Теперь, вспоминая об этом, Фаина зажмурилась, вжалась в кресло, так захотелось, чтобы не в самолете сейчас, а в поезде том, с любимым, на тесной полке, ни одна таможня не достучится.

Там, в Москве, с ней история приключилась. Нагрузка колоссальная – по двенадцать часов на износ, да еще с московскими расстояниями, незнакомыми людьми, неустроенным бытом. Совсем замаялась. Вечером – вторая смена, ночная, мучили друг друга, койка гостиничная не выдержала. В другой номер (они забронировали два одноместных) тайком пробирались по одному, чтобы горничная крик не подняла. Утром Макс все уладил, без скандала. В один из вечеров, кажется, это было в среду, самый разгар, у нее случился тот жуткий приступ мигрени, когда голова раскалывается – выть хочется. Макс выскочил куда-то, перепуганный, достал таблетку цитрамона. Фая улыбнулась пересохшими губами: что-что, а цитрамон ей никогда не помогал. Выпила, чтобы его успокоить. И – чудо – таблетка вдруг сработала! Он сидел у нее в ногах, неожиданно тихий, взволнованный, грел ладонями ее ступни, успокаивал:

- Любовь побеждает любую боль. Должна победить, невозможно, чтобы не смогла…

В тот раз она впервые за все время не предохранилась, не до этого было – вставать, искать проклятые таблетки…

Самолет тряхнуло – резко, неприятно, наискосок, головой больно ударилась о ребро иллюминатора, приспущенное наполовину, чтобы утреннее солнце не било в глаза. И еще один толчок, потом еще, но уже тише, а у нее больно потянуло низ живота и предательски затошнило.

« Ну, вот и приехали.
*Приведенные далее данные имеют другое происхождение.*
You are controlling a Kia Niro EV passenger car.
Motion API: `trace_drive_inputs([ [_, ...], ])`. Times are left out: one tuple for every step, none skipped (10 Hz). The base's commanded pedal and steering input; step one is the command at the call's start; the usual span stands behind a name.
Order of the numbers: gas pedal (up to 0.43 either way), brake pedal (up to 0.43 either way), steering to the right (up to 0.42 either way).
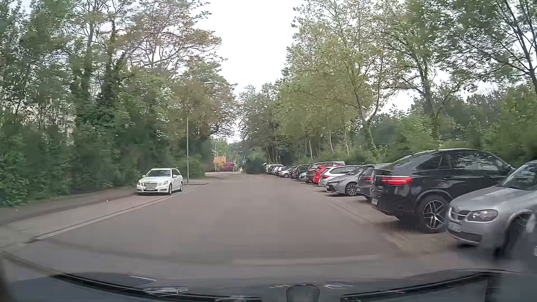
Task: Follow the waypoints while adhering to traffic rules and regulations
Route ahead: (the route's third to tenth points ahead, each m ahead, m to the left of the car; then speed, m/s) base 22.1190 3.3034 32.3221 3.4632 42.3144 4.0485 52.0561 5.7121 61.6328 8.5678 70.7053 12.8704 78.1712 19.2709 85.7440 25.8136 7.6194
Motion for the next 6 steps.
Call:
trace_drive_inputs([
  [0.067,0.0,-0.009],
  [0.067,0.0,-0.009],
  [0.067,0.0,-0.009],
  [0.067,0.0,-0.009],
  [0.067,0.0,-0.01],
  [0.067,0.0,-0.01],
])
Все симптомы, известные по художественной литературе, налицо. Результат легкомысленной и беспечной любви. Действительно, почему мы, бабы, сначала рожаем, потом начинаем искать отца для своего ребенка? Потому, что любим. А от любимого мужчины контрацепцию делать просто рука не поднимается. Ну и пусть будет, как будет. Рожу ребенка, в конце концов!»